Lead Opinion
A рlaintiff injured when cleaning out a combine’s unloader brought this products liability claim against the combine's manufacturer. Finding the unloader’s danger open and obvious, the district court directed a verdict in favor of the manufacturer. We affirm.
I
Garland Melton’s arm was caught in the auger of a vertical unloader of a combine manufactured by Deere & Co. The function of the vertical unloader is to discharge grain from the grain tank. At times, the grain tank and unloading system must be cleaned out. For this purpose, a five-by-five-inch opening is located at the bottom of the vertical unloader, covered by a door.

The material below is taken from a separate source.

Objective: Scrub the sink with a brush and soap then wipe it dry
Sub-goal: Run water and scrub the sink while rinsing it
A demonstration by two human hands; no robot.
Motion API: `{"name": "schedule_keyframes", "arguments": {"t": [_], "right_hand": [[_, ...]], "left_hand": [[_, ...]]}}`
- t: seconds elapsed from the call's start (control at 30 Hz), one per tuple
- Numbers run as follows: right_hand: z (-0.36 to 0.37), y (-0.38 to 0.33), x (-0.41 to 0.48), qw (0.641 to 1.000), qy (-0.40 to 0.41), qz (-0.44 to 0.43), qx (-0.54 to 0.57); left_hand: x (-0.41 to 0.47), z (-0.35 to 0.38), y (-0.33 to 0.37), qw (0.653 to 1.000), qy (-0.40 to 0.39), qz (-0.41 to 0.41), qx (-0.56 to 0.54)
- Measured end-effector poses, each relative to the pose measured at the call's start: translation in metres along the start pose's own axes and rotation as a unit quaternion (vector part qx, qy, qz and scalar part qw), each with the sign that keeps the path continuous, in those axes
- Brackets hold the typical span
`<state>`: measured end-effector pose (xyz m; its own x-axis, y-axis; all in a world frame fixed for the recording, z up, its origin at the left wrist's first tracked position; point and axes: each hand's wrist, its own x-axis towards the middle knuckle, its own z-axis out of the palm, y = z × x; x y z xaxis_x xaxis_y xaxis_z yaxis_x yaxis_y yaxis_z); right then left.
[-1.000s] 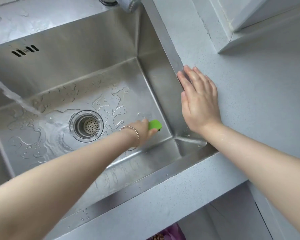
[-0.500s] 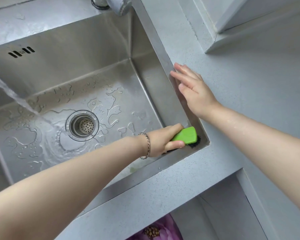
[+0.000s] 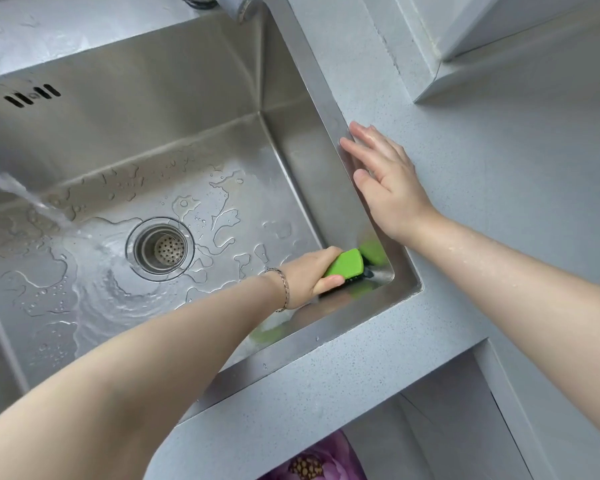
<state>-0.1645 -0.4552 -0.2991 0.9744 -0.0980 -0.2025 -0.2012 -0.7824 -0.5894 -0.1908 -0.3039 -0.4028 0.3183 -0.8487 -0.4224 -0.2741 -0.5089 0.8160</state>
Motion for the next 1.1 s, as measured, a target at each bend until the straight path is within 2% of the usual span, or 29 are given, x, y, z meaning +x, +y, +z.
{"name": "schedule_keyframes", "arguments": {"t": [0.13, 0.2, 0.3, 0.37, 0.43, 0.53, 0.6, 0.67, 0.8, 0.9, 1.03, 1.1], "right_hand": [[0.001, 0.000, -0.001, 1.000, -0.001, -0.004, -0.018], [0.001, 0.000, 0.000, 1.000, -0.002, -0.006, -0.023], [0.002, 0.000, -0.001, 0.999, 0.003, -0.007, -0.034], [0.003, -0.001, -0.001, 0.999, 0.005, -0.011, -0.041], [0.003, -0.001, -0.001, 0.999, 0.006, -0.013, -0.046], [0.005, -0.002, -0.001, 0.998, 0.008, -0.015, -0.067], [0.007, -0.003, -0.003, 0.997, 0.012, -0.015, -0.080], [0.007, -0.004, -0.002, 0.996, 0.011, -0.016, -0.084], [0.006, -0.002, -0.002, 0.996, 0.005, -0.019, -0.085], [0.006, -0.003, -0.003, 0.996, 0.000, -0.021, -0.088], [0.004, -0.007, -0.004, 0.994, 0.001, -0.016, -0.106], [0.005, -0.012, -0.005, 0.993, -0.004, -0.009, -0.121]], "left_hand": [[-0.003, -0.001, -0.020, 0.985, -0.061, -0.123, 0.106], [-0.013, -0.007, -0.021, 0.983, -0.036, -0.136, 0.117], [-0.023, -0.016, -0.006, 0.994, 0.079, -0.054, 0.061], [-0.014, -0.015, 0.005, 0.995, 0.068, 0.015, 0.078], [0.000, -0.008, 0.006, 0.994, 0.022, 0.025, 0.100], [0.009, 0.004, -0.010, 0.989, -0.018, -0.049, 0.136], [0.012, 0.009, -0.020, 0.970, -0.051, -0.147, 0.188], [0.018, 0.009, -0.024, 0.947, -0.073, -0.208, 0.235], [0.021, 0.005, -0.027, 0.926, -0.087, -0.219, 0.294], [-0.007, 0.000, -0.038, 0.892, -0.117, -0.237, 0.366], [-0.057, -0.021, -0.048, 0.842, -0.160, -0.342, 0.385], [-0.076, -0.036, -0.041, 0.845, -0.132, -0.370, 0.364]]}}
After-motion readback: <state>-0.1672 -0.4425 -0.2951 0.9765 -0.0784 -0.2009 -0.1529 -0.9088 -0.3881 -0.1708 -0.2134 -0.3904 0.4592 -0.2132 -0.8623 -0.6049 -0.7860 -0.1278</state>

Immediately above the door is affixed a decal:
! WARNING
To avoid bodily injury from turning auger, stop engine and remove start key before opening clean out door.
Another warning decal, located over a toolbox about two feet from the cleanout door, included the following instruction:
2. Disengage and shut off all engine and/or motor power before servicing or unclogging machine.
Despite these warnings, Melton and his co-workers used a method to clean out the unloader that required the engine to be running. They would empty the loose grain through the cleanout door, engage the auger in order to release grain that had been caught up, and then scoop out by hand this additional grain and residue.
At the time of the accident, Garland Melton was cleaning out the vertical unloader by this method. Working with him were his brother, Richard Melton, and Roger Newsome. Garland placed his hand and arm through the cleanout door in order to rake out grain residue. The engine was still running. Richard meanwhile had been kicking down grain from the grain tank. Seeing Newsome return with an empty bucket and not checking to see if anyone was at the cleanout door, Richard climbed into the cab and engaged the auger. Garland’s arm was severely injured, requiring amputation.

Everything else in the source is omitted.